■ Exercise data:

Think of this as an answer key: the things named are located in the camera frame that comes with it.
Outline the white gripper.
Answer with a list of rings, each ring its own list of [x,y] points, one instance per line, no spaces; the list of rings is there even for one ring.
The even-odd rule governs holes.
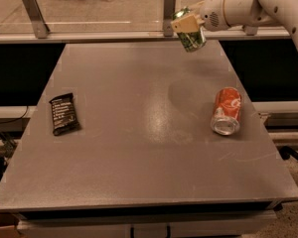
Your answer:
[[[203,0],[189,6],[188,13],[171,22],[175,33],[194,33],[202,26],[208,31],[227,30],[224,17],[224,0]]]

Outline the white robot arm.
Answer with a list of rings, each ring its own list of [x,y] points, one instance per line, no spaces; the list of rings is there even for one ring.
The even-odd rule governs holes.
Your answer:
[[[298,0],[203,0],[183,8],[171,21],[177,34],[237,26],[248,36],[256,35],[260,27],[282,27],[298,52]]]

* * *

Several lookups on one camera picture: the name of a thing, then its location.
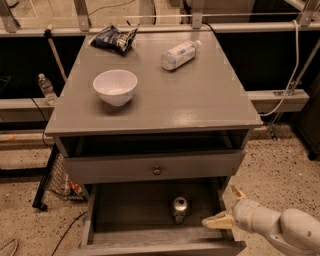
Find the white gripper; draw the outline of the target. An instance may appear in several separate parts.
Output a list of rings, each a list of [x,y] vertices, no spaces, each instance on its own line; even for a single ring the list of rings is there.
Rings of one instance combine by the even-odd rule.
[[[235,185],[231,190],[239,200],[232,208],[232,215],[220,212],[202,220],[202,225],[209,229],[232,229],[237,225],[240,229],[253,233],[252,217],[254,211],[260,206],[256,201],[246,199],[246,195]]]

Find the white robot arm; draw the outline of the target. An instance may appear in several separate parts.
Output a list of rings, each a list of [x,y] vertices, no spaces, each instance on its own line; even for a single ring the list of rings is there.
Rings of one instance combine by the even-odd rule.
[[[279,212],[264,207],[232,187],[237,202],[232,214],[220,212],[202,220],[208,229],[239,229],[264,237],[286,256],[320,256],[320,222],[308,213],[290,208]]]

■ Exercise directions: Excerpt from the records above: set down only the lines from the one that contains "Think of this" through the one that contains "Outline the white robot arm.", inclusive, word for word. Pictures stay out.

■ Exercise output:
Think of this as an answer key: the things named are located in the camera frame that comes with it.
Outline the white gripper.
Answer with a list of rings, each ring its own list of [x,y] points, one instance per line, no spaces; the list of rings is there even for one ring.
The even-odd rule governs holes.
Your answer:
[[[203,0],[189,6],[188,13],[171,22],[175,33],[194,33],[202,26],[208,31],[227,30],[224,17],[224,0]]]

Outline the white robot arm.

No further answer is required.